- The Washington Times - Tuesday, November 10, 2009

ANALYSIS/OPINION:

House Democrats claim they can better protect the nation’s chemical facilities from terrorist attacks by allowing government bureaucrats and trial lawyers to have a say not only in what chemicals U.S. companies produce, but how they secure them. The plan would be comical if it weren’t so misguided. Not only would it undermine plant security while potentially causing pharmaceutical and other product shortages, it could cost jobs.

The House approved legislation last week granting the Department of Homeland Security the authority to tell private companies whether the chemicals they store, use or process are safe enough and whether they must be replaced by government-approved alternatives. The measure also would give private persons the right to sue the Department of Homeland Security for perceived security and other regulatory violations by companies.

Instead of simply codifying existing requirements for chemical concerns to develop plans to address security vulnerabilities, the bill gives regulators the power to mandate the use of so-called “inherently safe technologies” (IST) over others. This places the Department of Homeland Security in the discredited business of picking technology rather than mandating safety.

The Environmental Protection Agency’s similar “best available control technology” determinations are widely viewed as a boondoggle. A federal agency will never have the resources or the expertise to effectively determine what is safe and effective in each particular application.

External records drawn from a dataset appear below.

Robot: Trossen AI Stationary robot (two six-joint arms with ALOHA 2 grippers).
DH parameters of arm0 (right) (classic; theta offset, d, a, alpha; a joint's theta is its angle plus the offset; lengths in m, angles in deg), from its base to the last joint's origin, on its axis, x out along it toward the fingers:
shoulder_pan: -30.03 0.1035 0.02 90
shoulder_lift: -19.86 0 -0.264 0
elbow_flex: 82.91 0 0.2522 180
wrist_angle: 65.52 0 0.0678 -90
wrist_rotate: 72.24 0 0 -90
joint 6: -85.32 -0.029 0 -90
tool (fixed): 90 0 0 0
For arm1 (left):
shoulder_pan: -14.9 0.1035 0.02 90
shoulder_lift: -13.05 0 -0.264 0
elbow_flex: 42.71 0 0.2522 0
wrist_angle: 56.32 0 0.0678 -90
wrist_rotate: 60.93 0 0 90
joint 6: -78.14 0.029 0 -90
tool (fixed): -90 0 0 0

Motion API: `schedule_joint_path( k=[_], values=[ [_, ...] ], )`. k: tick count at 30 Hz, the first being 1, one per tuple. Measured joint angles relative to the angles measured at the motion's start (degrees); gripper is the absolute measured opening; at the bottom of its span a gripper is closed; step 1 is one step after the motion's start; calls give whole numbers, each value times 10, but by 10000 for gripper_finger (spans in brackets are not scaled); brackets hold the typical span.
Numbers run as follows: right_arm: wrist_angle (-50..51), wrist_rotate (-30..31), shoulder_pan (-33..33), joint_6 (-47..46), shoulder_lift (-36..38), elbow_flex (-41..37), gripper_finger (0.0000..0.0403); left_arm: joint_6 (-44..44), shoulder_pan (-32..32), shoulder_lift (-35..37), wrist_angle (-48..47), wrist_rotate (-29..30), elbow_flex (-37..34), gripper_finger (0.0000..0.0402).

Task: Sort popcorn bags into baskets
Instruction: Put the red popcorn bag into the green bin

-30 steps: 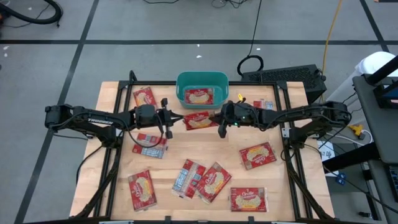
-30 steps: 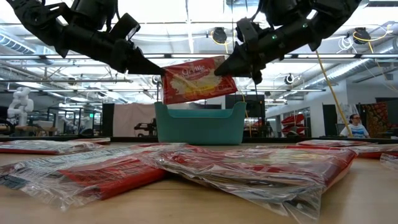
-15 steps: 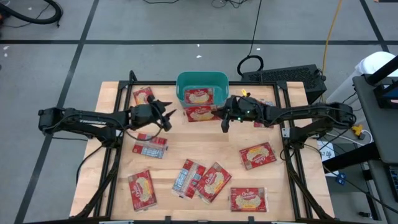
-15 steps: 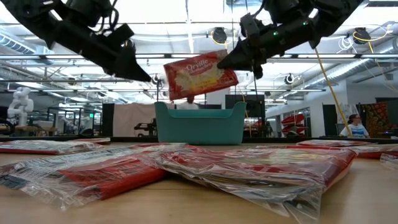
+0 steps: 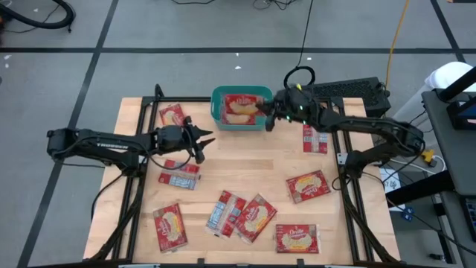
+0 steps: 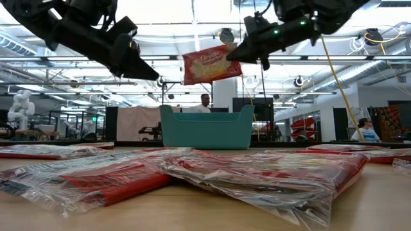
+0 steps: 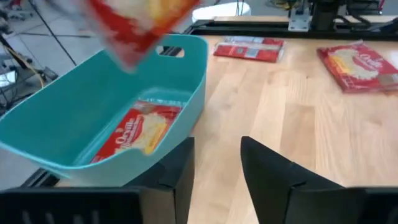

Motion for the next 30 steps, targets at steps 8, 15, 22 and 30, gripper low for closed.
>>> schedule_joint_path(
  k=[8,15,22,30],
  values=[
    [65,-59,-71,-6,-85,98,9,14,-16,-47,41,-6,0,113],
    [64,-69,-81,-27,-183,119,10,17,-19,-73,39,-38,0,113],
    [56,-69,-81,-41,-228,125,10,22,-19,-80,42,-38,0,113],
    [56,-69,-81,-41,-246,125,12,24,-19,-80,42,-38,0,113]
  ],
)
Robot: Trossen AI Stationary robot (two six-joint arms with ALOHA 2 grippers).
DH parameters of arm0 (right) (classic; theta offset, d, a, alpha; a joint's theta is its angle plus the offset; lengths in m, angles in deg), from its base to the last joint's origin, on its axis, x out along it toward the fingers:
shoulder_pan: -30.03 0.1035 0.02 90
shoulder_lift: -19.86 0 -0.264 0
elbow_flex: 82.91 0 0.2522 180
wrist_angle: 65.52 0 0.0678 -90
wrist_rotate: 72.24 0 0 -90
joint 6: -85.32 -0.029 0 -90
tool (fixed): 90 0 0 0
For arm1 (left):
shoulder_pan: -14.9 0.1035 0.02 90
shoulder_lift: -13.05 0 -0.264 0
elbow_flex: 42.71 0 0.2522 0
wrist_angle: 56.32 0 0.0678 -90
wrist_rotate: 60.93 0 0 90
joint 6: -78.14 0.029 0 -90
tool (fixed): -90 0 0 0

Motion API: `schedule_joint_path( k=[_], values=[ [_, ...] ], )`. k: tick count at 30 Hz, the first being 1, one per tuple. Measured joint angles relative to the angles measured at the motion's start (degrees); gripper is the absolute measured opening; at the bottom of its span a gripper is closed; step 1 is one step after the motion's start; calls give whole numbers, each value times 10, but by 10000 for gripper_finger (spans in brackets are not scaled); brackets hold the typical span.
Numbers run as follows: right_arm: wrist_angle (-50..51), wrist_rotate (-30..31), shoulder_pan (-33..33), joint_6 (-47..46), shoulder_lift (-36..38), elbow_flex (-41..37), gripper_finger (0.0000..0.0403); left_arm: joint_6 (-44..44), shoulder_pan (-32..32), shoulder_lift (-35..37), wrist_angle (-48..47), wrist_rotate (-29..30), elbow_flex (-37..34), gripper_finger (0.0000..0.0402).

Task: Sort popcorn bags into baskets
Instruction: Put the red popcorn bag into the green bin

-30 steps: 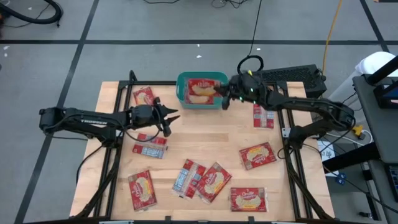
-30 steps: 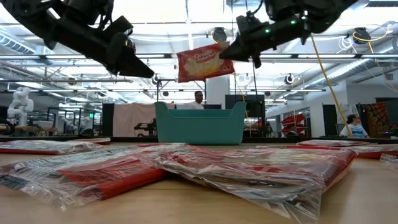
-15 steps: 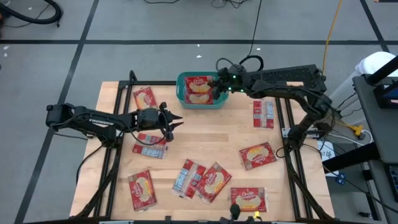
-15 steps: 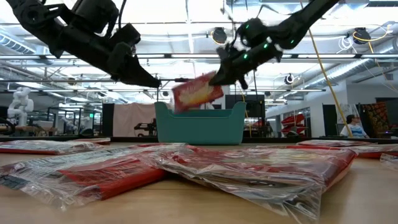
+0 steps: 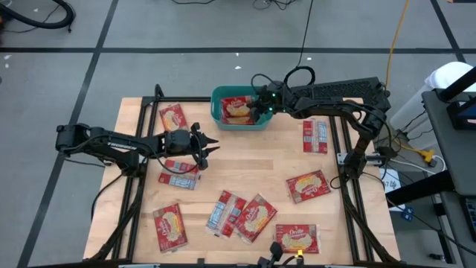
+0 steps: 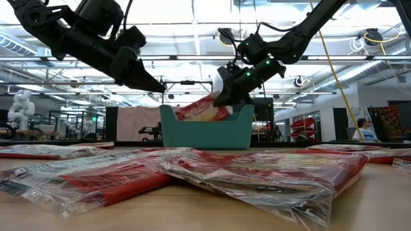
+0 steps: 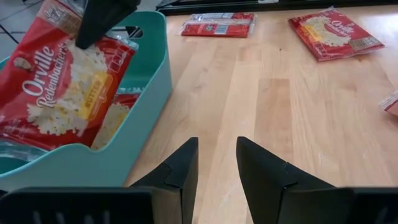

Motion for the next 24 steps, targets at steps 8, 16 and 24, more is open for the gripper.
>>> schedule_joint_path(
  k=[8,16,24],
  values=[
    [0,17,0,0,-1,0,60,0,0,0,-1,-2,0,113],
    [7,47,0,2,-1,0,141,1,0,0,-1,-2,0,113],
    [15,50,0,17,29,0,180,1,0,0,-12,-2,0,113]
  ],
)
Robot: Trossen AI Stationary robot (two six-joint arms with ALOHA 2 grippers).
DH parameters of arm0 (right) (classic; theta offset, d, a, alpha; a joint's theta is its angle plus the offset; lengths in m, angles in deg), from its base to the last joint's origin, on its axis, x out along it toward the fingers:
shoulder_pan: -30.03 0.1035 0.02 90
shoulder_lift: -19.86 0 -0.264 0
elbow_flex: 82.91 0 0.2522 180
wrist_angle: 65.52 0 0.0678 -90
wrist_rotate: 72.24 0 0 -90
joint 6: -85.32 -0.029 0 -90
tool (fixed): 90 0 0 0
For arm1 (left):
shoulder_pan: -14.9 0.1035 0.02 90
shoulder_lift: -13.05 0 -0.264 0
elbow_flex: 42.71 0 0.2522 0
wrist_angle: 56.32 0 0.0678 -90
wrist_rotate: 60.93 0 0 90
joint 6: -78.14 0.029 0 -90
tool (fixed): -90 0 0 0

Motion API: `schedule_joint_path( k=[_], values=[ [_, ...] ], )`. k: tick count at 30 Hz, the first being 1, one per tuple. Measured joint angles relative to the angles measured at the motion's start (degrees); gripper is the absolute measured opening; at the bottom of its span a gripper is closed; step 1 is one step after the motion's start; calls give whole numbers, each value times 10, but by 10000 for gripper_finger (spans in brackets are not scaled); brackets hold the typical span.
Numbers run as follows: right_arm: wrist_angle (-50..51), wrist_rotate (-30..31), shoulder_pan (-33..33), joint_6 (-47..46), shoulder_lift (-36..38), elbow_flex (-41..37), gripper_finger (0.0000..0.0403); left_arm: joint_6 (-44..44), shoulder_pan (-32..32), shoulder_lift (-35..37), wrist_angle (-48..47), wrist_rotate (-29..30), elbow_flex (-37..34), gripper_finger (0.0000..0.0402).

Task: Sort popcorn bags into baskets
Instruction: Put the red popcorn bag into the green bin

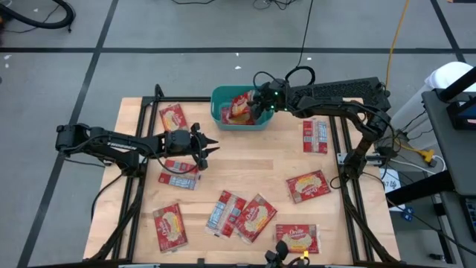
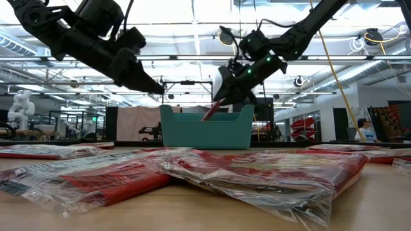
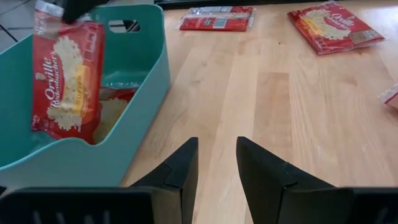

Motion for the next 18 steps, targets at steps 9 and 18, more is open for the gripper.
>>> schedule_joint_path(
  k=[9,18],
  values=[
    [66,57,11,13,70,0,183,-1,0,0,-4,0,0,113],
    [90,55,105,35,99,0,183,-3,0,3,-32,25,0,113]
  ],
)
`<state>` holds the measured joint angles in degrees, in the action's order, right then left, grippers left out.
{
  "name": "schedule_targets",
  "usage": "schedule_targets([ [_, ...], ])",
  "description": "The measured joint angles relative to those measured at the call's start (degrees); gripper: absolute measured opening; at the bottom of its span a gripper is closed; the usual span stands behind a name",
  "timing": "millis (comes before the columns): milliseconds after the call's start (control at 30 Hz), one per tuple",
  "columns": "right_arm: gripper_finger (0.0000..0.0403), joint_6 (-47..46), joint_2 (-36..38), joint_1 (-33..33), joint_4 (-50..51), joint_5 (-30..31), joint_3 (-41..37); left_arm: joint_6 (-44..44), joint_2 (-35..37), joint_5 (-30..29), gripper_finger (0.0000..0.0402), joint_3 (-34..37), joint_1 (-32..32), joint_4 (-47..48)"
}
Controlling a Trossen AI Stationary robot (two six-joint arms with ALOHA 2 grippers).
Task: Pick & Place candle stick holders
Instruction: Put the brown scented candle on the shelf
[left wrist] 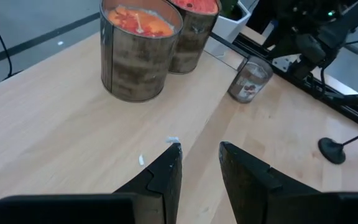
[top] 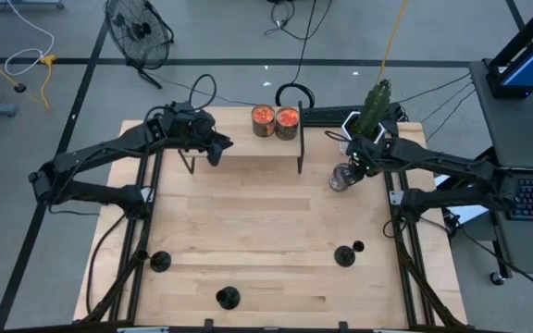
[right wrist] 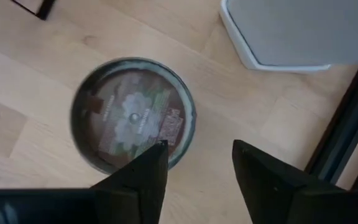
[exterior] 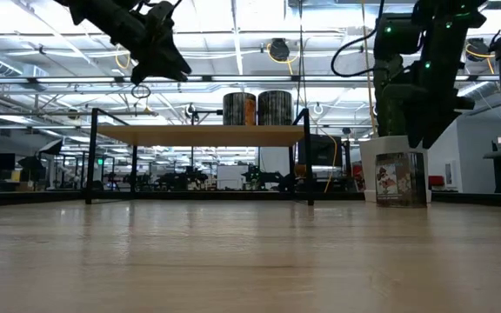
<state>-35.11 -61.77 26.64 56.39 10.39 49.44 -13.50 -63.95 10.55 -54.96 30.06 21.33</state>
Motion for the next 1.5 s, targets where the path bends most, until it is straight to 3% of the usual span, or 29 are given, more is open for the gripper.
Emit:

The forced switching of chemicals could result in companies having to replace products they have long used without incident with new chemicals and processes. There is wide agreement among corporate safety executives and outside experts that inexperience is one of the major causes of accidents.

Ill-considered mandates could slow the manufacture of products used throughout the economy, from fertilizer to pharmaceuticals, potentially creating shortages of some goods and even lost jobs when some products cannot be produced because key ingredients are outlawed.

The ill-defined concept also opens the door to corruption. In the absence of broad government expertise, the chemical companies with the best - and most expensive - lobbyists will have a leg up on their competitors. Government safety determinations create other opportunities for mischief. Often competing products are made with different manufacturing methods, so one competitor can try to have its competitor’s process outlawed as unsafe, crippling its ability to compete or costing the company big bucks in court or to retool.

Language allowing civil lawsuits against chemical companies was removed from the bill, but the measure still allows environmental and trial lawyers to push an anti-industry agenda by suing the Department of Homeland Security. This is the same back door created by the Endangered Species Act. Environmental groups cannot sue private landowners, but they can sue the Fish and Wildlife Service and force the agency to impose restrictions on landowners. The result is that courts without expertise get dragooned into regulating land use.

The good news is that the measure faces an uncertain future in the Senate. Of course, industries dependent on the use of dangerous chemicals should continue to improve their safety and security, but the federal government simply doesn’t have the ability to micromanage such a diverse and economically important sector of the economy.